U.S. yields finished mostly higher on Tuesday, with 2- and 10-year Treasury rates advancing for a fourth consecutive session, as traders awaited the March consumer-price index report on Wednesday.
What happened
- The yield on the 2-year Treasury TMUBMUSD02Y,
4.028% rose 5.2 basis points to 4.056% from 4.004% on Monday. The yield is up almost 30 basis points over the last four trading days, according to 3 p.m. figures from Dow Jones Market Data. - The yield on the 10-year Treasury TMUBMUSD10Y,
3.425% advanced 1.9 basis points to 3.433% from 3.414% Monday afternoon. The yield is up 14.8 basis points during the past four sessions — matching the streak of advances last seen in the period that ended on Dec. 21. - The yield on the 30-year Treasury TMUBMUSD30Y,
3.623% declined less than 1 basis point to 3.621% from 3.626% on Monday. The 30-year yield is down eight of the past 10 trading sessions.
What drove markets
U.S. bond yields were initially softer on Tuesday after data from China showed consumer inflation falling.
Rates turned higher as the New York trading session wore on, though, with traders awaiting the March U.S. consumer price data due on Wednesday. The report is likely to affect the Federal Reserve’s thinking ahead of its next monetary policy decision in just three weeks. Wednesday also brings the release of the minutes of the Fed’s March rate setting meeting.
Markets are pricing in a 72.4% probability that the Fed will raise interest rates by another 25 basis points to between 5% and 5.25% on May 3, according to the CME FedWatch tool.

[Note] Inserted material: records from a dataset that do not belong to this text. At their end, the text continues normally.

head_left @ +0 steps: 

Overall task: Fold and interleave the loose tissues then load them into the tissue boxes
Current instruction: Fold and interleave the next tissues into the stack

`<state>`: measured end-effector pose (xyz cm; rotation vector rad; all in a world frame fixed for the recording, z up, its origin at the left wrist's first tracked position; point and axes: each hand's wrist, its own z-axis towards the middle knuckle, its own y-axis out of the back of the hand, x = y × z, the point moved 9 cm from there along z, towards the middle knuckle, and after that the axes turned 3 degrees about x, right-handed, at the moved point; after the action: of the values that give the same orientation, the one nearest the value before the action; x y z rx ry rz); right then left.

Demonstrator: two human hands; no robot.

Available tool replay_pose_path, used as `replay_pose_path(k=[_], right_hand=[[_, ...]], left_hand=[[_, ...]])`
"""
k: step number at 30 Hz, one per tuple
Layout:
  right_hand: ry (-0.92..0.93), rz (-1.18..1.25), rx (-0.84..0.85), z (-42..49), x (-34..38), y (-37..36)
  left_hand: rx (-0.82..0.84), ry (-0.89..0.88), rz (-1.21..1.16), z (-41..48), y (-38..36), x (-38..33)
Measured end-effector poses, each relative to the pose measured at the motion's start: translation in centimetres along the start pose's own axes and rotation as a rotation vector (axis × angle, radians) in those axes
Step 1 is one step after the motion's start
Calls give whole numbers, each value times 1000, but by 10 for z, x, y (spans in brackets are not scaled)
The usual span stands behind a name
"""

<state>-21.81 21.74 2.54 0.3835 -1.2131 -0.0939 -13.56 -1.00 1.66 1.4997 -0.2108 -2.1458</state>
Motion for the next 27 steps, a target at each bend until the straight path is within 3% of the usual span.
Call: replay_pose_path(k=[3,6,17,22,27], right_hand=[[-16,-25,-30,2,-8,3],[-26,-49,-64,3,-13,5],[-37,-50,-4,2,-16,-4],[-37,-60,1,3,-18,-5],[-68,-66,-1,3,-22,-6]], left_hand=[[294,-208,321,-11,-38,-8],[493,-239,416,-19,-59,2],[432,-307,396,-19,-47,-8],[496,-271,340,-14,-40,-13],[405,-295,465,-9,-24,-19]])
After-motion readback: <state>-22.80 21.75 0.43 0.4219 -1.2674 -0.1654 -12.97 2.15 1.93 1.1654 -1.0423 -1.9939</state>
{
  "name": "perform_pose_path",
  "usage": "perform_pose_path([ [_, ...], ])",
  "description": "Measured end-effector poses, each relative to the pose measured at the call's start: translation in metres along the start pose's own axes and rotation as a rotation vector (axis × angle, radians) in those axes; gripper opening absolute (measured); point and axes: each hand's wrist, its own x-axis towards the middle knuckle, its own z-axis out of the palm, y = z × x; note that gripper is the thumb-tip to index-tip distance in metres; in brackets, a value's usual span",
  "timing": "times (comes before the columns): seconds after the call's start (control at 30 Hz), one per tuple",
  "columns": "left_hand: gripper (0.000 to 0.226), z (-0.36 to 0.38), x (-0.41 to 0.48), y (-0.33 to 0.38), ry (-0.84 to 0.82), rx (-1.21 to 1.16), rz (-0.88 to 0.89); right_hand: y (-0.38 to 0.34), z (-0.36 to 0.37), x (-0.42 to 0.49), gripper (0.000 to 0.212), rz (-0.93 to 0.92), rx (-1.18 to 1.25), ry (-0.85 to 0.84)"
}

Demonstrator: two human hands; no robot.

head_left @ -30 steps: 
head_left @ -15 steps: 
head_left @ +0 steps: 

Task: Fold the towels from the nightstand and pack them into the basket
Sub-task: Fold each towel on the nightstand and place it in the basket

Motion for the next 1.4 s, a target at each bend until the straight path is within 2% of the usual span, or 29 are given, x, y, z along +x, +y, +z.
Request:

The central bank is then mostly expected to take its fed-funds rate target back down to between 4.5% and 4.75% by November.
In an appearance on Tuesday, Chicago Fed President Austan Goolsbee said that the central bank needs “to be cautious” about further increases in interest rates after the failure of California’s Silicon Valley Bank and the resulting stress on the U.S. financial system.
What analysts are saying
“We expect central banks, excluding the BOJ [Bank of Japan], to moderately raise rates in the second quarter until financial accidents accelerate, pause in the third quarter while noting that second-round inflation effects remain substantial, but then start cutting in the fourth quarter and first quarter” as economic growth and commodity prices falter, said John Vail, chief global strategist at Nikko Asset Management.